*RECORDS TO USE*.

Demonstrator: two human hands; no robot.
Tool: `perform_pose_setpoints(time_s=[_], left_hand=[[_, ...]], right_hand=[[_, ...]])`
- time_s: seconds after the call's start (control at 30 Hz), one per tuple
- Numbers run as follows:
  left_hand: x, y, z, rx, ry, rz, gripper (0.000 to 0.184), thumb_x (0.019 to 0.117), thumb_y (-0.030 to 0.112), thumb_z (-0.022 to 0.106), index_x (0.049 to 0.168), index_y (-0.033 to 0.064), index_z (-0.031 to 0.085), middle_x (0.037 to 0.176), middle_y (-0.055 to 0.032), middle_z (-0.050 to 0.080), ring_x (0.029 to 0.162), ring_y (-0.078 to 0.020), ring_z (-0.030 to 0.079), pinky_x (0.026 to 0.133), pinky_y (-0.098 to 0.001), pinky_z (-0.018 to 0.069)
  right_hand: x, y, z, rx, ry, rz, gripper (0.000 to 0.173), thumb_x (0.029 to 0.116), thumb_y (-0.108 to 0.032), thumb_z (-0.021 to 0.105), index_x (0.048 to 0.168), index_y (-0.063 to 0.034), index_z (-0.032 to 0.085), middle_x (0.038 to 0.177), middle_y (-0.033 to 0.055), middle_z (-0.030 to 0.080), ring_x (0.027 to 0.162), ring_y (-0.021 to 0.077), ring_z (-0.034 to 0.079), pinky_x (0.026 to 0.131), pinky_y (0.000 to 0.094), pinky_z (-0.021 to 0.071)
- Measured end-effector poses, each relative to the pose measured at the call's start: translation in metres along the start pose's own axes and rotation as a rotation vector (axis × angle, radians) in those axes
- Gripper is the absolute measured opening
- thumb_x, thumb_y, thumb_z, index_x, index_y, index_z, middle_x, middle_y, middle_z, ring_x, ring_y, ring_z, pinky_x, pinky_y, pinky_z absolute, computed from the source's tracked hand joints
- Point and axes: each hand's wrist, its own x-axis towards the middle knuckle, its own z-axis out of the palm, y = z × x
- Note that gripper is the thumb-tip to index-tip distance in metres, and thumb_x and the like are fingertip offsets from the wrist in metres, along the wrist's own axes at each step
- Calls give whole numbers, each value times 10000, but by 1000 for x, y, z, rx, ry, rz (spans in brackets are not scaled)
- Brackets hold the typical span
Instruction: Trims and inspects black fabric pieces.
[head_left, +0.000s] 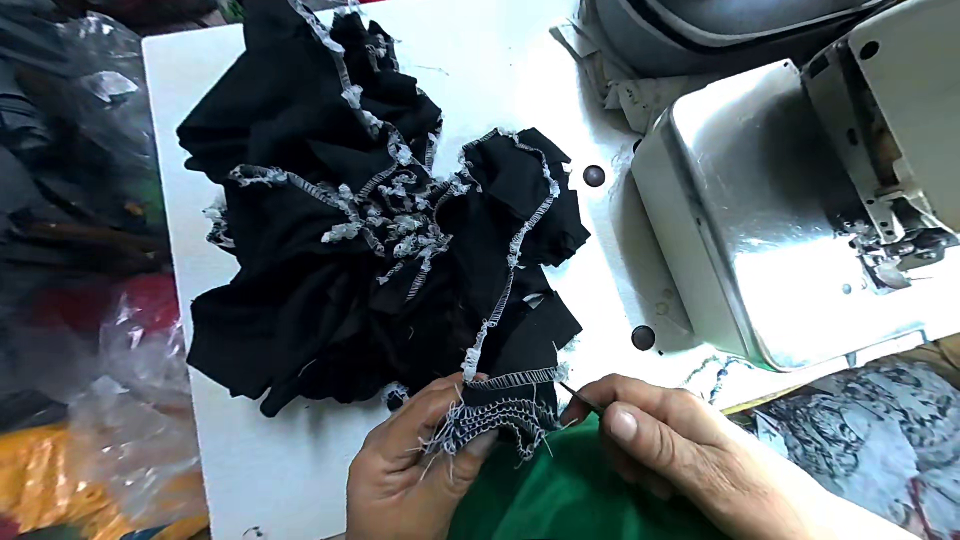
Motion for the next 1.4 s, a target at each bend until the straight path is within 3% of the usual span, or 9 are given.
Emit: perform_pose_setpoints(time_s=[0.3,0.4,0.5,0.63,0.7,0.77,0.9,1.1,1.4], left_hand=[[-4,-5,2,2,-56,0,214,971,367,649,1166,356,737,1146,250,716,1097,83,643,978,-138,513],[-4,-7,-4,-10,-103,39,222,982,371,645,1185,335,728,1173,215,716,1127,39,648,1010,-178,512],[-2,-1,-13,-6,-170,70,151,997,401,626,1106,328,702,1221,208,665,1153,19,627,979,-166,519],[2,22,-16,-18,-190,74,85,997,335,640,1049,362,702,1296,254,606,1208,44,581,1018,-145,481],[-2,28,-16,-50,-230,58,71,1006,296,634,1031,322,695,1326,221,606,1227,19,581,1034,-175,490],[-5,22,-16,-64,-301,96,83,1022,259,603,1017,266,685,1382,172,581,1284,-19,552,1072,-217,479],[-8,10,-14,-75,-376,170,98,1033,257,576,1058,220,663,1485,121,517,1382,-67,483,1138,-261,437],[-13,8,-12,-29,-383,190,82,1032,218,581,1074,194,648,1489,95,522,1396,-83,476,1154,-284,431],[-12,4,-9,50,-444,216,123,1041,193,576,972,101,621,1450,44,548,1398,-57,463,1179,-287,407]], right_hand=[[11,4,5,182,196,-85,282,1070,-324,496,1005,-133,693,652,-160,469,553,-122,391,502,63,323],[10,4,2,281,318,-103,362,1064,-465,458,1054,-169,666,663,-158,498,546,-112,409,494,62,334],[7,4,-3,211,394,-160,506,1039,-571,415,1177,-160,676,732,-134,571,583,-88,456,522,72,373],[2,-1,-7,-80,255,-314,599,1070,-543,317,1175,-69,667,768,-73,588,654,-86,497,588,84,412],[1,-8,-7,-172,71,-387,599,1096,-467,313,1152,6,677,770,32,621,663,-13,531,611,128,440],[3,-12,-7,-226,-101,-415,540,1110,-400,335,1126,15,680,791,84,640,691,53,574,652,170,479],[8,-7,-9,-229,-266,-343,490,1115,-354,354,1058,1,688,699,59,589,607,63,530,582,197,436],[10,-3,-18,-156,-415,-167,519,1108,-396,355,1033,-6,689,663,5,570,565,5,503,546,163,420],[19,-4,-10,-139,-383,-302,375,1077,-302,494,925,-14,680,683,8,560,615,0,499,553,161,379]])
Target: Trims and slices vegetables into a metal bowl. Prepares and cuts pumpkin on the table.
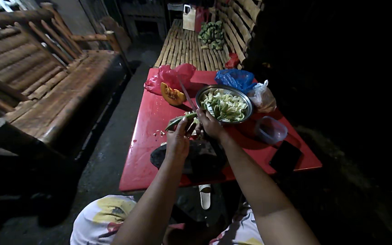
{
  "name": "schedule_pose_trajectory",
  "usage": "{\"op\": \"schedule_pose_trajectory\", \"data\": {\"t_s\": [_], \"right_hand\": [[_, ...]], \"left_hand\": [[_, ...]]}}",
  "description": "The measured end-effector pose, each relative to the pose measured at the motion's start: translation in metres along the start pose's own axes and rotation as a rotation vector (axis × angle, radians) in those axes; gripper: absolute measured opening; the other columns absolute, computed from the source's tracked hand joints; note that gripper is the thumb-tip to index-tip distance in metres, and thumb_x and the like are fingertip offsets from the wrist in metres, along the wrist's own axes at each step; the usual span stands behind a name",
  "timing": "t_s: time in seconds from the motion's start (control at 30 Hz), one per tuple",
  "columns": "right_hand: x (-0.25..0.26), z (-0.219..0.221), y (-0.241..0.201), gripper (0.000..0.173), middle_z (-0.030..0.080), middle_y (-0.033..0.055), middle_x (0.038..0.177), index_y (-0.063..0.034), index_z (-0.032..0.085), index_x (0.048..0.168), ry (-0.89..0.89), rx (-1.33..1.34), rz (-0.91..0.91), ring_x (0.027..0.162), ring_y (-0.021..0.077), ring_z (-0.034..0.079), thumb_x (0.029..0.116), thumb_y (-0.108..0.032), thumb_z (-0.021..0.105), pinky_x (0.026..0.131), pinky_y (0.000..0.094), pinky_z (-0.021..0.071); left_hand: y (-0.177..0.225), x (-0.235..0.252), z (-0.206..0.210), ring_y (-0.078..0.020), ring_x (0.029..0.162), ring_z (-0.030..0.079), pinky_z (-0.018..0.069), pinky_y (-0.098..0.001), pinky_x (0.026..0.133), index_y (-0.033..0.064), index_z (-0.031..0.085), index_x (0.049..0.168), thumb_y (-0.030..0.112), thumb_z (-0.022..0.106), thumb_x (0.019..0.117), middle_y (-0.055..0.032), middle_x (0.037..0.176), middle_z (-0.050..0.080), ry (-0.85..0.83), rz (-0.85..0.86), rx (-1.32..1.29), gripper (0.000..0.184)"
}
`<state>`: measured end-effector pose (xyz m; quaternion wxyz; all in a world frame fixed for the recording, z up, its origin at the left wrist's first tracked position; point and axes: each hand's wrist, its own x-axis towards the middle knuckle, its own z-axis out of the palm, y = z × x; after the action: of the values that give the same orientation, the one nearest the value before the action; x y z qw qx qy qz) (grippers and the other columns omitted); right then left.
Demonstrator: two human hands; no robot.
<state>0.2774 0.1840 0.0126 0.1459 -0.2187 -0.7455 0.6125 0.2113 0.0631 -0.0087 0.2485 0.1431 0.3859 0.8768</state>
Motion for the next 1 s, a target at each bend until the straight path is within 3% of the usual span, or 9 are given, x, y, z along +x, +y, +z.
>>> {"op": "schedule_pose_trajectory", "data": {"t_s": [0.07,0.17,0.27,0.43,0.57,0.8,1.0], "right_hand": [[-0.002,-0.003,-0.006,0.055,0.057,0.0048,0.075,-0.0154,0.034,0.15,-0.035,-0.014,0.097,0.052,0.0135,0.053,0.1108,-0.053,0.03,0.047,0.0285,0.0478],[-0.001,-0.006,-0.007,0.052,0.062,0.0063,0.073,-0.0203,0.028,0.146,-0.009,0.025,0.228,0.046,0.0139,0.052,0.1091,-0.057,0.034,0.042,0.0273,0.0448],[0.002,-0.01,-0.004,0.051,0.065,0.0087,0.076,-0.017,0.029,0.139,0.017,0.03,0.27,0.045,0.0148,0.053,0.1083,-0.058,0.034,0.041,0.0277,0.0458],[0.002,-0.016,0.002,0.051,0.063,0.0092,0.077,-0.0143,0.038,0.138,-0.048,-0.128,0.266,0.047,0.0159,0.053,0.1095,-0.057,0.03,0.044,0.029,0.0471],[0.0,-0.019,0.003,0.055,0.063,0.0102,0.085,-0.0177,0.039,0.146,-0.104,-0.175,0.305,0.05,0.0156,0.053,0.1096,-0.057,0.028,0.047,0.0292,0.047],[-0.01,-0.029,-0.001,0.049,0.06,0.0074,0.08,-0.0211,0.038,0.154,-0.181,-0.141,0.02,0.048,0.0144,0.051,0.1125,-0.047,0.03,0.044,0.0287,0.0472],[-0.021,-0.046,-0.005,0.046,0.057,0.0066,0.075,-0.0205,0.046,0.151,-0.062,-0.147,-0.097,0.046,0.0123,0.048,0.1127,-0.043,0.033,0.043,0.0276,0.0451]], "left_hand": [[0.003,0.005,-0.006,-0.0222,0.1,0.072,0.0592,-0.0408,0.092,0.0044,0.057,0.123,0.011,0.057,0.1053,-0.0105,0.111,0.072,0.001,-0.006,0.056,0.019],[0.008,0.01,-0.012,-0.0218,0.101,0.072,0.0598,-0.0384,0.09,0.0032,0.053,0.128,0.013,0.056,0.1058,-0.0112,0.113,0.071,0.016,-0.016,0.145,0.024],[0.012,0.014,-0.016,-0.0224,0.099,0.072,0.0604,-0.0386,0.089,0.0023,0.051,0.13,0.01,0.056,0.1056,-0.0128,0.114,0.07,0.019,-0.001,0.184,0.026],[0.013,0.023,-0.019,-0.0249,0.099,0.073,0.0603,-0.0405,0.089,0.0045,0.04,0.139,0.01,0.056,0.1055,-0.0154,0.113,0.07,0.023,-0.028,0.234,0.038],[0.016,0.027,-0.018,-0.0263,0.1,0.073,0.061,-0.0407,0.088,0.0042,0.037,0.144,0.019,0.049,0.1097,-0.0171,0.117,0.068,0.066,-0.095,0.269,0.039],[0.016,0.04,-0.009,-0.0219,0.095,0.073,0.0618,-0.0387,0.084,-0.0001,0.052,0.132,0.018,0.055,0.1074,-0.015,0.109,0.071,-0.084,-0.064,0.457,0.031],[0.023,0.058,0.028,-0.0175,0.091,0.074,0.0636,-0.0351,0.082,-0.0025,0.057,0.125,0.018,0.058,0.1058,-0.0123,0.108,0.07,-0.268,0.002,0.643,0.028]]}}
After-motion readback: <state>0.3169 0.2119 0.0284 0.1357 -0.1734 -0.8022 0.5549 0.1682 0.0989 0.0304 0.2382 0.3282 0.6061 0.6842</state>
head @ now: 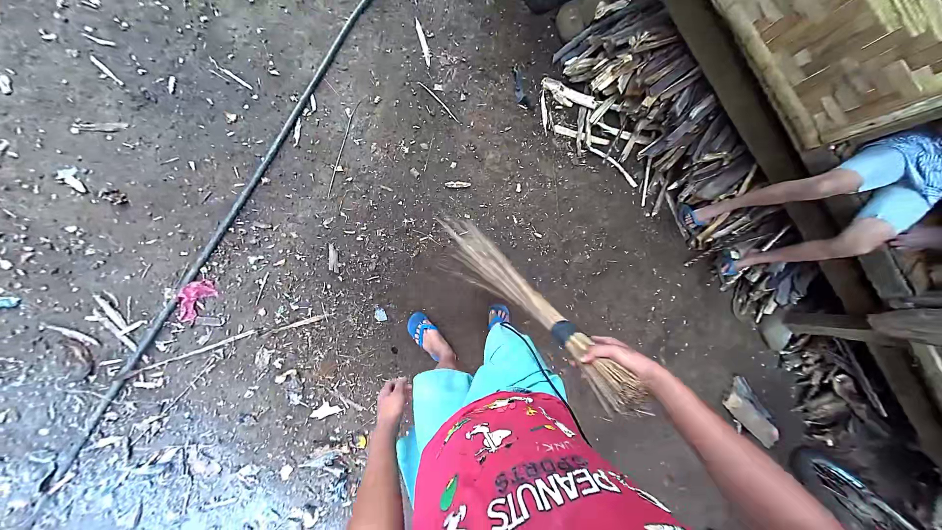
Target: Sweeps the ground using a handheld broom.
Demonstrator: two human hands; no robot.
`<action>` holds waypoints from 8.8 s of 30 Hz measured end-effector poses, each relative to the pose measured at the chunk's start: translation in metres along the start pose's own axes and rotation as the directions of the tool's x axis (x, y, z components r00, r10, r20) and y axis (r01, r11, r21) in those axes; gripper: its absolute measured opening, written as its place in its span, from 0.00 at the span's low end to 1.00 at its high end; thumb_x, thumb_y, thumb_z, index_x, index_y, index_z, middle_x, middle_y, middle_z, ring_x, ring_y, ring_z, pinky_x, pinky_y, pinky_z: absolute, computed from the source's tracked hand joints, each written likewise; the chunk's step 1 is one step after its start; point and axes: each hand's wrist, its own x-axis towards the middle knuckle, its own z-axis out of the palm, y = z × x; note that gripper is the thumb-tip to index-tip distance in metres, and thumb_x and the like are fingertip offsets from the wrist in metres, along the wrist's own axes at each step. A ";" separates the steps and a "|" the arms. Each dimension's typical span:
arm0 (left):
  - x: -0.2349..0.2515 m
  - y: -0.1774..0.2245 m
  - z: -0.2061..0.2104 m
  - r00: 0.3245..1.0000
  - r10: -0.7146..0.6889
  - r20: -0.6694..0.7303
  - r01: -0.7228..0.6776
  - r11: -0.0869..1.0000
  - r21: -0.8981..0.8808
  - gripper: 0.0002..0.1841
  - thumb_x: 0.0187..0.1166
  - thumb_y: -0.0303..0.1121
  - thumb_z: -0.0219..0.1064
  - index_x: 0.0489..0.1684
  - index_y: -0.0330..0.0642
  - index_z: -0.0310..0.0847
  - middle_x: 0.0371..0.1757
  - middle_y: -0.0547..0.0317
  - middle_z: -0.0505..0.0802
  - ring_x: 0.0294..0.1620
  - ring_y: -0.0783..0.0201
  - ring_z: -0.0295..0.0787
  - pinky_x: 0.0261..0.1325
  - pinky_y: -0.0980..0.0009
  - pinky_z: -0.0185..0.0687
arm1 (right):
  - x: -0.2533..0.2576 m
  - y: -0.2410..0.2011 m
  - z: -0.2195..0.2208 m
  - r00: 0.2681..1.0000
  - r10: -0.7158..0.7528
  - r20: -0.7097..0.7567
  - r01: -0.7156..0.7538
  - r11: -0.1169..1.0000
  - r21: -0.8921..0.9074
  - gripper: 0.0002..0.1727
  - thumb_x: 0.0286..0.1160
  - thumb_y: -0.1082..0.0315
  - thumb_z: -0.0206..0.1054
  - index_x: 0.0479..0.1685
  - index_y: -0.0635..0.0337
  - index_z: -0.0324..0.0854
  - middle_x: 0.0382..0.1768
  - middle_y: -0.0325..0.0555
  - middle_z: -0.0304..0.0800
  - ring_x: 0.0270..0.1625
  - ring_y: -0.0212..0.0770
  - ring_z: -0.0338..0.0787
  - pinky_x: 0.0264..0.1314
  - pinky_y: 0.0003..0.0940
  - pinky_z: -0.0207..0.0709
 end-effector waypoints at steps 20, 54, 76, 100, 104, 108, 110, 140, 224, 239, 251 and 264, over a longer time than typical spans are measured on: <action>-0.099 0.068 0.178 0.913 -0.038 -0.406 -0.075 0.963 -0.261 0.19 0.92 0.29 0.49 0.67 0.18 0.72 0.59 0.37 0.86 0.52 0.65 0.83 0.61 0.68 0.78 | 0.170 -0.207 0.047 0.949 0.116 0.292 0.011 0.916 -0.400 0.51 0.69 0.57 0.75 0.89 0.68 0.49 0.71 0.65 0.77 0.69 0.54 0.82 0.69 0.54 0.76; 0.007 0.190 -0.030 0.976 0.023 -0.216 -0.088 0.951 -0.298 0.19 0.95 0.37 0.45 0.66 0.33 0.76 0.46 0.53 0.91 0.31 0.68 0.85 0.30 0.73 0.76 | 0.153 -0.189 0.155 0.938 -0.132 0.320 0.192 0.968 -0.164 0.49 0.64 0.69 0.75 0.92 0.60 0.55 0.77 0.61 0.77 0.70 0.48 0.84 0.73 0.46 0.77; 0.015 0.062 -0.088 0.930 -0.232 -0.286 0.146 0.945 -0.293 0.19 0.94 0.33 0.47 0.72 0.30 0.73 0.55 0.42 0.89 0.38 0.60 0.84 0.41 0.61 0.80 | 0.162 -0.183 0.208 0.976 -0.149 0.156 0.178 0.965 -0.193 0.37 0.67 0.65 0.75 0.79 0.68 0.69 0.67 0.62 0.83 0.67 0.49 0.85 0.72 0.48 0.78; 0.050 0.200 -0.031 0.988 -0.051 -0.144 0.031 0.990 -0.138 0.20 0.95 0.35 0.47 0.71 0.29 0.74 0.54 0.39 0.89 0.38 0.58 0.85 0.43 0.60 0.81 | 0.088 -0.207 -0.114 0.801 -0.032 -0.598 -0.033 0.995 -0.097 0.33 0.68 0.66 0.73 0.76 0.64 0.73 0.64 0.62 0.83 0.63 0.52 0.84 0.65 0.53 0.76; 0.019 0.191 -0.009 0.963 -0.167 -0.210 0.137 0.979 -0.149 0.20 0.96 0.38 0.46 0.70 0.31 0.75 0.52 0.41 0.91 0.38 0.58 0.86 0.41 0.59 0.80 | 0.155 -0.271 -0.085 0.881 -0.019 -0.473 -0.053 0.989 -0.138 0.29 0.69 0.64 0.74 0.69 0.68 0.76 0.59 0.61 0.85 0.59 0.51 0.85 0.63 0.52 0.78; -0.002 0.203 0.039 0.948 -0.236 -0.212 0.198 0.962 -0.186 0.21 0.96 0.37 0.46 0.72 0.29 0.73 0.54 0.38 0.90 0.39 0.57 0.85 0.42 0.58 0.79 | 0.196 -0.325 0.021 0.993 -0.092 0.079 0.117 0.890 -0.441 0.35 0.68 0.61 0.77 0.74 0.69 0.73 0.62 0.62 0.86 0.64 0.53 0.87 0.71 0.53 0.77; -0.008 0.221 0.068 0.951 -0.218 -0.220 0.177 0.966 -0.189 0.21 0.96 0.35 0.47 0.70 0.26 0.74 0.58 0.35 0.89 0.46 0.53 0.86 0.49 0.56 0.80 | 0.202 -0.351 0.070 0.936 -0.107 0.336 0.261 0.851 -0.456 0.36 0.67 0.63 0.77 0.77 0.69 0.71 0.64 0.64 0.84 0.65 0.53 0.86 0.72 0.53 0.76; 0.112 0.343 -0.089 0.973 -0.097 -0.209 0.042 0.967 -0.253 0.19 0.95 0.32 0.45 0.69 0.28 0.75 0.51 0.43 0.90 0.37 0.61 0.87 0.43 0.63 0.83 | 0.209 -0.446 0.015 0.888 0.088 -0.452 -0.263 0.903 -0.341 0.29 0.75 0.55 0.71 0.68 0.68 0.78 0.61 0.59 0.86 0.60 0.49 0.86 0.65 0.51 0.78; 0.242 0.653 -0.074 1.000 0.026 0.006 -0.027 0.980 0.198 0.19 0.93 0.37 0.51 0.68 0.34 0.80 0.65 0.36 0.88 0.70 0.44 0.83 0.75 0.43 0.73 | 0.191 -0.630 0.012 0.999 -0.047 -0.019 0.040 0.964 -0.265 0.52 0.60 0.68 0.74 0.94 0.48 0.54 0.74 0.57 0.80 0.64 0.48 0.88 0.64 0.48 0.83; 0.291 0.639 -0.221 0.987 -0.049 -0.156 0.016 0.979 -0.203 0.18 0.94 0.34 0.48 0.68 0.29 0.75 0.49 0.44 0.90 0.35 0.63 0.86 0.41 0.65 0.82 | 0.285 -0.724 0.229 0.976 0.215 0.027 -0.214 0.976 -0.032 0.13 0.81 0.58 0.62 0.53 0.57 0.79 0.34 0.43 0.86 0.32 0.36 0.87 0.35 0.36 0.84; 0.263 0.582 -0.185 0.966 -0.258 0.010 0.256 0.956 -0.140 0.20 0.95 0.36 0.48 0.69 0.28 0.75 0.54 0.40 0.89 0.43 0.56 0.87 0.51 0.58 0.83 | 0.277 -0.729 0.226 0.854 0.015 0.519 -0.016 1.000 -0.003 0.46 0.73 0.63 0.57 0.95 0.52 0.40 0.55 0.55 0.87 0.45 0.44 0.92 0.45 0.42 0.88; 0.311 0.706 -0.200 0.999 0.031 0.044 -0.024 0.988 -0.154 0.18 0.95 0.34 0.46 0.67 0.31 0.76 0.49 0.48 0.90 0.35 0.64 0.85 0.38 0.67 0.80 | 0.237 -0.713 0.096 0.792 0.069 -0.607 -0.079 0.997 0.010 0.32 0.70 0.66 0.71 0.78 0.60 0.71 0.52 0.53 0.87 0.47 0.43 0.88 0.48 0.42 0.82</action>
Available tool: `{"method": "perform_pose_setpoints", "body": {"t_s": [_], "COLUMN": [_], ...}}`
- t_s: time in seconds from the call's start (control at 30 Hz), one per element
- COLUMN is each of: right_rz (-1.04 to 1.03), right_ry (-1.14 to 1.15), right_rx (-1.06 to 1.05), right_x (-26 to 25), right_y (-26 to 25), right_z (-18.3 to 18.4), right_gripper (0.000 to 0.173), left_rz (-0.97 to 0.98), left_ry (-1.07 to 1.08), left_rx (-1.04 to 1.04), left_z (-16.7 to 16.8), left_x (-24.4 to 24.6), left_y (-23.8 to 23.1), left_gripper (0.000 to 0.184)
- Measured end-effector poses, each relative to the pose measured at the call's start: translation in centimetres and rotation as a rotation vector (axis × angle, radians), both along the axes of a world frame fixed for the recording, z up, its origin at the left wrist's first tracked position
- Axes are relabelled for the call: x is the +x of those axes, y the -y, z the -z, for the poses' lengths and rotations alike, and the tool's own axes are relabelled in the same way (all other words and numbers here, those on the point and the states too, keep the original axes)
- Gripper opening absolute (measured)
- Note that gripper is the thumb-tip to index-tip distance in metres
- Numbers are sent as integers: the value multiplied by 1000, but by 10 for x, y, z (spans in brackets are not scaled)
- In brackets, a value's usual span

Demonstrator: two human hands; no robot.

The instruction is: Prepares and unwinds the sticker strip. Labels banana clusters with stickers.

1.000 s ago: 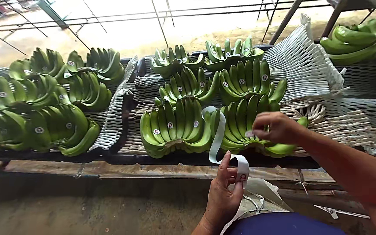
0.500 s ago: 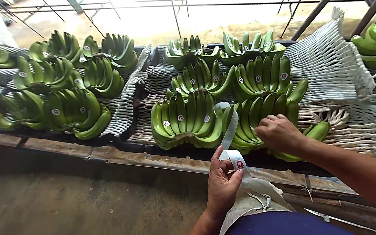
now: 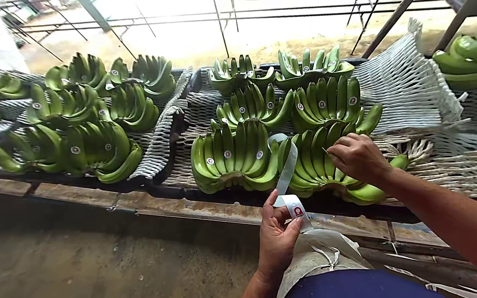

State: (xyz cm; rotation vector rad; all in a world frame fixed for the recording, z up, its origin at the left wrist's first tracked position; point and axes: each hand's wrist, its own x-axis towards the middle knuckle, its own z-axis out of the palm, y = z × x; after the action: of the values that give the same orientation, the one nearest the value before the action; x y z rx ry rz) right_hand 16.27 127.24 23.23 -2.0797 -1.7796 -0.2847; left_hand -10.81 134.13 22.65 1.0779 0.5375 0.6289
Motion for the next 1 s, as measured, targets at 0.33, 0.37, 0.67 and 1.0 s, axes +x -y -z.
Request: {"method": "perform_pose_setpoints", "body": {"t_s": [0.33, 0.37, 0.67, 1.0], "right_rz": [104, 96, -454, -316], "right_ry": [76, 87, -250, -67], "right_rx": [-968, -986, 83, 322], "right_x": [-16, -17, -82, -116], "right_y": [-27, -24, 19, -2], "right_z": [7, 7, -18, -5], "right_gripper": [20, 28, 23, 30], "left_rz": [-16, -17, -22, 8], "left_ry": [-29, -33, -26, 40], "left_rx": [-42, -45, 11, 369], "left_z": [4, 4, 0, -3], "left_x": [-8, -8, -4, -23], "left_y": [8, 8, 2, -1], "left_gripper": [79, 79, 77, 59]}}
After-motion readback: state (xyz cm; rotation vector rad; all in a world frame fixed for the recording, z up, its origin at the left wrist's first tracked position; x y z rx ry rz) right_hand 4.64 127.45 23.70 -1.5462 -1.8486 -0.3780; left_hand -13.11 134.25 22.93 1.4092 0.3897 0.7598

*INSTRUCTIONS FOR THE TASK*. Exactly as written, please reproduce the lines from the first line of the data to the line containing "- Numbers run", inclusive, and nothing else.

*OUTPUT FOR THIS EXERCISE*.
Demonstrator: two human hands; no robot.
Tool: `perform_pose_setpoints(time_s=[_], left_hand=[[_, ...]], right_hand=[[_, ...]])`
- time_s: seconds after the call's start (control at 30 Hz), one per tuple
- Numbers run as follows:

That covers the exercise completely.